Problem »
Check each line of the data below for the word "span", then extract the ones that have it.

▼

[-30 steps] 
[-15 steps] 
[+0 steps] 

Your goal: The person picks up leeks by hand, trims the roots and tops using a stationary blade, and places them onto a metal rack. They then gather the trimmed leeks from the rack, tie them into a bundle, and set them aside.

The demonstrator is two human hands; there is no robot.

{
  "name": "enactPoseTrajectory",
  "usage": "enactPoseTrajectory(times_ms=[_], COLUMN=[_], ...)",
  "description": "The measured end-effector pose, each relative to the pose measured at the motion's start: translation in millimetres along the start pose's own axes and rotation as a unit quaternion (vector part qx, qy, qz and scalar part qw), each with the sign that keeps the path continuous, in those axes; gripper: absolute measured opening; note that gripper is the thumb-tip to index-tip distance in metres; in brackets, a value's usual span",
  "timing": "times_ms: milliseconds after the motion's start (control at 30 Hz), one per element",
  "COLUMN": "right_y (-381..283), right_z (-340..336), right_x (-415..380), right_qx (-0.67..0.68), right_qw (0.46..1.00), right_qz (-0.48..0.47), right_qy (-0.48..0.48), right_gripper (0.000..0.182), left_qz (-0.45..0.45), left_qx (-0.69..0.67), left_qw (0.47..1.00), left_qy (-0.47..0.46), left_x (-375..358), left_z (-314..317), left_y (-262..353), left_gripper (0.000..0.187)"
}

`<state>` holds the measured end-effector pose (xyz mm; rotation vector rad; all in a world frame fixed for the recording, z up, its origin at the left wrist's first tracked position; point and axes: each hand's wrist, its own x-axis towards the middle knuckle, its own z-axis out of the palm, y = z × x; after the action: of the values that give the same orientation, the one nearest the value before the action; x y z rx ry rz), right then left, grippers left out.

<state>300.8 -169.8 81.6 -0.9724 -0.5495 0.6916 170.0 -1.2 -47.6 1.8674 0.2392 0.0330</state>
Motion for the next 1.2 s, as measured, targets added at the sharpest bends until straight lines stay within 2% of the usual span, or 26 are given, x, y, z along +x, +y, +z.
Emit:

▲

Answer box »
  "description": "The measured end-effector pose, each relative to the pose measured at the motion's start: translation in millimetres along the start pose's own axes and rotation as a unit quaternion (vector part qx, qy, qz and scalar part qw), each with the sign that keeps the path continuous, in those axes; gripper: absolute measured opening; note that gripper is the thumb-tip to index-tip distance in metres; in brackets, a value's usual span",
Motion for the next 1.2 s, as measured, targets added at the sharpest bends until straight lines stay within 2% of the usual span, or 26 are given, x, y, z along +x, +y, +z.

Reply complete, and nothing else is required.